What you need to do: Among the records below, find the line that has "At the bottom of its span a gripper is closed"; from there, give the lines again exactly, and stop after the line that has "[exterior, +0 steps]".

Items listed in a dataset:
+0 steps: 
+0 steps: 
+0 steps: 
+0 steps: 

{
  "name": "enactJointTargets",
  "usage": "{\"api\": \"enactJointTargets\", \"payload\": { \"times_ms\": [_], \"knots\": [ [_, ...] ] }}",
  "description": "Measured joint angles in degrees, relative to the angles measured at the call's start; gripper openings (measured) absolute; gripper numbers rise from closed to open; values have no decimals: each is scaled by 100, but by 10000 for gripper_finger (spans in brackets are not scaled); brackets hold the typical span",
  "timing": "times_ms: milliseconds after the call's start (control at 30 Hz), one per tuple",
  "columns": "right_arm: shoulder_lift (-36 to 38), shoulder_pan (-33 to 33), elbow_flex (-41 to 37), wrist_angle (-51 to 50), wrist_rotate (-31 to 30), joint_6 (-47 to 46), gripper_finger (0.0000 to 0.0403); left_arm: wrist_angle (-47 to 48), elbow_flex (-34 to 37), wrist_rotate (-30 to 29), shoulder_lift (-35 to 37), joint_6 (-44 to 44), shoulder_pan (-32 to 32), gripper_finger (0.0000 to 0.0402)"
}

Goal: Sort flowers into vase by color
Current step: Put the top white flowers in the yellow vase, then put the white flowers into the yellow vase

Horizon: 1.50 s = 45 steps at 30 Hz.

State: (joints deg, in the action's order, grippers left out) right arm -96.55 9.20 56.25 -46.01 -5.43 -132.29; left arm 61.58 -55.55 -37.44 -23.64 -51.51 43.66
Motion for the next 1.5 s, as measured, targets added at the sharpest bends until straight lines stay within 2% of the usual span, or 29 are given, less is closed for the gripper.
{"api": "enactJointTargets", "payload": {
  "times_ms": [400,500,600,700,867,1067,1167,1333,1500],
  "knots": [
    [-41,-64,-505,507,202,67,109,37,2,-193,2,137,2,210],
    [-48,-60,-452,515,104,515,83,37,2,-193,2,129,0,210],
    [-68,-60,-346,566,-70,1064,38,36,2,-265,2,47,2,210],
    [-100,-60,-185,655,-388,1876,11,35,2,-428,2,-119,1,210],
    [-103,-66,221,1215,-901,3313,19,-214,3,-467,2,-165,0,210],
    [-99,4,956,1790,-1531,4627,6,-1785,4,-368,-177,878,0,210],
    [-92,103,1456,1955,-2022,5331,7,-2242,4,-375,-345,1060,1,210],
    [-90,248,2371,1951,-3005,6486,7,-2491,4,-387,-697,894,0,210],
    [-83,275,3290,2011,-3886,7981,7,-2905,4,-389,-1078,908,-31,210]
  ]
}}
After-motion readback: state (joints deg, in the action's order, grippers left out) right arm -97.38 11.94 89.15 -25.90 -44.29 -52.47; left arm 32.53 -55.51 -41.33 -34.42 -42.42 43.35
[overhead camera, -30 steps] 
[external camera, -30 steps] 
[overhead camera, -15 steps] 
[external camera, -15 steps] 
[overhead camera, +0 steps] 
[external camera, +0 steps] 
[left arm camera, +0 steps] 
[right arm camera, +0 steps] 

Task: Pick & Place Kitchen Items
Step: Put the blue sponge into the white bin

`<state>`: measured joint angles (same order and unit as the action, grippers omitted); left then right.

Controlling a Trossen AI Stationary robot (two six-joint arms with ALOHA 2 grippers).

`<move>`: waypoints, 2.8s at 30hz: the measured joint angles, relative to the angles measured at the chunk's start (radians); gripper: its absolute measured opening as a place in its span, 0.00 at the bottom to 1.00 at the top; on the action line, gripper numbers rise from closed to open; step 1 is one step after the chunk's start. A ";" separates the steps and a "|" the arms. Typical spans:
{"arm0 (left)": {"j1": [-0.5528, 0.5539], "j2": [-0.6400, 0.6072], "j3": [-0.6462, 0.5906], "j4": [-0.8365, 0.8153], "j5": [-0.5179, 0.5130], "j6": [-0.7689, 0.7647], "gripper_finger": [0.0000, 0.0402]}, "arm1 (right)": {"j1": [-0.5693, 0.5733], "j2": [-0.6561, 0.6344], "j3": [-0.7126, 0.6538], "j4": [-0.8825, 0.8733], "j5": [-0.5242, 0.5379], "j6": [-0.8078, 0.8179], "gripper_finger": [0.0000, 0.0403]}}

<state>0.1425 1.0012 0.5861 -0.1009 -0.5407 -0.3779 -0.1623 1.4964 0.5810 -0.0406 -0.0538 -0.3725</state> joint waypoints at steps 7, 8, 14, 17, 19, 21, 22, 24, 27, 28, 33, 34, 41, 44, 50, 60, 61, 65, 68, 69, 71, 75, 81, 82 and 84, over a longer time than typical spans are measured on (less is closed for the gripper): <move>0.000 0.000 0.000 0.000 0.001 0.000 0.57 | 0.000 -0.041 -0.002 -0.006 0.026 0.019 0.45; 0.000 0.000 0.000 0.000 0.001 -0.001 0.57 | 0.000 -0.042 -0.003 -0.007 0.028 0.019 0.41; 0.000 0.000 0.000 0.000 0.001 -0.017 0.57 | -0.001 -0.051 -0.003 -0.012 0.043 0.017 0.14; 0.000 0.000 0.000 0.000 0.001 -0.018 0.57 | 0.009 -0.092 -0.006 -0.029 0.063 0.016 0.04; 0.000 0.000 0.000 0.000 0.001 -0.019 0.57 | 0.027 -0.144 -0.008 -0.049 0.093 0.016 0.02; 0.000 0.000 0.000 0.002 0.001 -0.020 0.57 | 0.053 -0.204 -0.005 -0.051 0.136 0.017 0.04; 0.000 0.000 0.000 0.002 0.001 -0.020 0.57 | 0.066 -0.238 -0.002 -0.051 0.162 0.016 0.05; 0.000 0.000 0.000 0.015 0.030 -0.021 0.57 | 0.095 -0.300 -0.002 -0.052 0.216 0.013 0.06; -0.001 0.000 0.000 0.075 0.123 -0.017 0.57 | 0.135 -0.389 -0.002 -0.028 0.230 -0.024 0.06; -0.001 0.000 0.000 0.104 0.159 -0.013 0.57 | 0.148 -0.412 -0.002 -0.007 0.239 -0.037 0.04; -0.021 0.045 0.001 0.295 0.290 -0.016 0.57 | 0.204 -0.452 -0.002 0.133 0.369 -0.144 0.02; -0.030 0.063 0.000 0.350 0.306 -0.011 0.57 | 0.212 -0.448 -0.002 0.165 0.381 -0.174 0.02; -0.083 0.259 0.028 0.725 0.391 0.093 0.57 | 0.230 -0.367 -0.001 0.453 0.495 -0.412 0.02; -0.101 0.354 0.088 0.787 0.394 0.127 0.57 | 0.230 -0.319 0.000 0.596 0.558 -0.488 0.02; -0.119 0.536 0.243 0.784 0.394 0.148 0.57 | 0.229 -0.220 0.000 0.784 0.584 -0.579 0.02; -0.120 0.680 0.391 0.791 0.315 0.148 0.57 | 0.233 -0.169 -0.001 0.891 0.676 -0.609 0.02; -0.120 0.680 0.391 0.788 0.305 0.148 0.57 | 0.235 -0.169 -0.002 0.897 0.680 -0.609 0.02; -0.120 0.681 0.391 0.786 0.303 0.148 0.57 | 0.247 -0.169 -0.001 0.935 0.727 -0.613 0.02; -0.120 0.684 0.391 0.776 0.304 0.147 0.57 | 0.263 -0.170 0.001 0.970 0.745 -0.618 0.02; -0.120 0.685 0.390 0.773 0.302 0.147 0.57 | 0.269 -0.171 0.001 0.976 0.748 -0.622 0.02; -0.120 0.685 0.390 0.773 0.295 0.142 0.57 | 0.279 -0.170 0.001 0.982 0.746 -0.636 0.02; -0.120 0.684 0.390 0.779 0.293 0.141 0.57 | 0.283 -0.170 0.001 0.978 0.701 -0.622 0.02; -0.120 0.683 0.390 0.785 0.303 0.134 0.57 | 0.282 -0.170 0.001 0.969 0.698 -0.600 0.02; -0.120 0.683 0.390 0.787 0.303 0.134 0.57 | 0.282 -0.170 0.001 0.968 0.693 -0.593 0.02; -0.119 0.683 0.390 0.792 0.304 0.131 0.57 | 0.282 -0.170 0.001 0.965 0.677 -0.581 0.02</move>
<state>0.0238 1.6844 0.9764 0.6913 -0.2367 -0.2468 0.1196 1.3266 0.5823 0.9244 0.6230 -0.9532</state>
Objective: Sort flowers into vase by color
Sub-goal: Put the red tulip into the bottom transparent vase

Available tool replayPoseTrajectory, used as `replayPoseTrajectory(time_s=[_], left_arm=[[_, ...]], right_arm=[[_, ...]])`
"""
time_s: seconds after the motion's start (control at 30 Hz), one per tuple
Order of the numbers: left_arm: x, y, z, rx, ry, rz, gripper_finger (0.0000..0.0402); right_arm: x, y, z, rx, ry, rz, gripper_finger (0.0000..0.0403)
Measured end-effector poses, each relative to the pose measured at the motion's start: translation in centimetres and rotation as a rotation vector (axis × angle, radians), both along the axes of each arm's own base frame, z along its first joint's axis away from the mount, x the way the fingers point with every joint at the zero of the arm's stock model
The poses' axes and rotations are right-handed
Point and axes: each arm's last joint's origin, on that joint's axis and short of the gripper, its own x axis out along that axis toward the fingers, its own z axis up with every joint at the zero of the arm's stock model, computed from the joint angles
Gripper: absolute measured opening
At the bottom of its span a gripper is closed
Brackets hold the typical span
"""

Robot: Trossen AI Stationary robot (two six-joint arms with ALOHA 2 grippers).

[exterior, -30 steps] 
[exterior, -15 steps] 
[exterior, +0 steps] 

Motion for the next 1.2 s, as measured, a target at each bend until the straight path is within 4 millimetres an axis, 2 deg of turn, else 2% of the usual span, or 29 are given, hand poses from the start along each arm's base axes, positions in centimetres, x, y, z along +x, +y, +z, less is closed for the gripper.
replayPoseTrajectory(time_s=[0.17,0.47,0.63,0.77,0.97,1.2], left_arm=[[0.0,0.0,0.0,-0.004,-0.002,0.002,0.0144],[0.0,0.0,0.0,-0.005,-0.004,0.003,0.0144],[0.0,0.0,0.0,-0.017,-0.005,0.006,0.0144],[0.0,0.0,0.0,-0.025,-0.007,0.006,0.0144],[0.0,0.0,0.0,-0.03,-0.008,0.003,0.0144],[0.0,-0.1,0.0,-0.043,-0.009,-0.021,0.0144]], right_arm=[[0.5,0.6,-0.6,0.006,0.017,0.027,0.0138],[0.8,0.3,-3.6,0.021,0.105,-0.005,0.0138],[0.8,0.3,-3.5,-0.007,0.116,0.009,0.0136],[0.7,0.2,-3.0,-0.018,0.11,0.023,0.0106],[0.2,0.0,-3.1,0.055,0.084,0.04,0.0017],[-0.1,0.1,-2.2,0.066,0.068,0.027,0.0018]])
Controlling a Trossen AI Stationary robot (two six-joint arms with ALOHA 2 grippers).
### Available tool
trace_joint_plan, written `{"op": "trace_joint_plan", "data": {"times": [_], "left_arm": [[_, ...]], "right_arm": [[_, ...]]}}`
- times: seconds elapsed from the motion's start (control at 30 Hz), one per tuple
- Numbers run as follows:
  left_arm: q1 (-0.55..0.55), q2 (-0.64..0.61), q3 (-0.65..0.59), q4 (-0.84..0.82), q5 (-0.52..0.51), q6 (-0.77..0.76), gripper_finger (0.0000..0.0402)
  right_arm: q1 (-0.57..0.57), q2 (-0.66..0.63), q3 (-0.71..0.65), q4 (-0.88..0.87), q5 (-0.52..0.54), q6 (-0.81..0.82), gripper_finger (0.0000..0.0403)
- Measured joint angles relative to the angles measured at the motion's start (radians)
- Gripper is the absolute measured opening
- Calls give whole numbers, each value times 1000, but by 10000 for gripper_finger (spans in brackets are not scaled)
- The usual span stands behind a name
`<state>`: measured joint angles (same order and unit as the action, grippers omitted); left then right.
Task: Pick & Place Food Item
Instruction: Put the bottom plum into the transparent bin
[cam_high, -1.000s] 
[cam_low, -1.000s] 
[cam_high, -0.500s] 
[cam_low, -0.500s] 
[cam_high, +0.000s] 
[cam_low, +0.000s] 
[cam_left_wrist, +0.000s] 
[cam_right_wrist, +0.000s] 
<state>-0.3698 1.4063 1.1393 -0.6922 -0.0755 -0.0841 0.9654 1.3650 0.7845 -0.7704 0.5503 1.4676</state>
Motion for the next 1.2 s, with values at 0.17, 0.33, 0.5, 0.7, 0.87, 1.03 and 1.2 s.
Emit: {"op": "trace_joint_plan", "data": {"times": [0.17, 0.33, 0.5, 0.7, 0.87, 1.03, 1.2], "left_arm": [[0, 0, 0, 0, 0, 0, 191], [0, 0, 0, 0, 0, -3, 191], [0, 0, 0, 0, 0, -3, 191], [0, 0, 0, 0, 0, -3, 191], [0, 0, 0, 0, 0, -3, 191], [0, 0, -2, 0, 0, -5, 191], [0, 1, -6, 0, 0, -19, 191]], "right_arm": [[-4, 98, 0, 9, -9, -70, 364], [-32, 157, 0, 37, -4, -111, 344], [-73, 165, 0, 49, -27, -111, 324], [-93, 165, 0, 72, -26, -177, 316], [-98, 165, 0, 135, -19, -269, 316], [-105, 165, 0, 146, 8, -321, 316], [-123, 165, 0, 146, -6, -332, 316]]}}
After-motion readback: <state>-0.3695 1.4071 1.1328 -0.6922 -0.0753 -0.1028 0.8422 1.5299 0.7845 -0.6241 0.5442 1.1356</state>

Written solution:
At the bottom of its span a gripper is closed
Brackets hold the typical span
"""

Robot: Trossen AI Stationary robot (two six-joint arms with ALOHA 2 grippers).

[exterior, -30 steps] 
[exterior, -15 steps] 
[exterior, +0 steps] 

The exercise was worked through completely.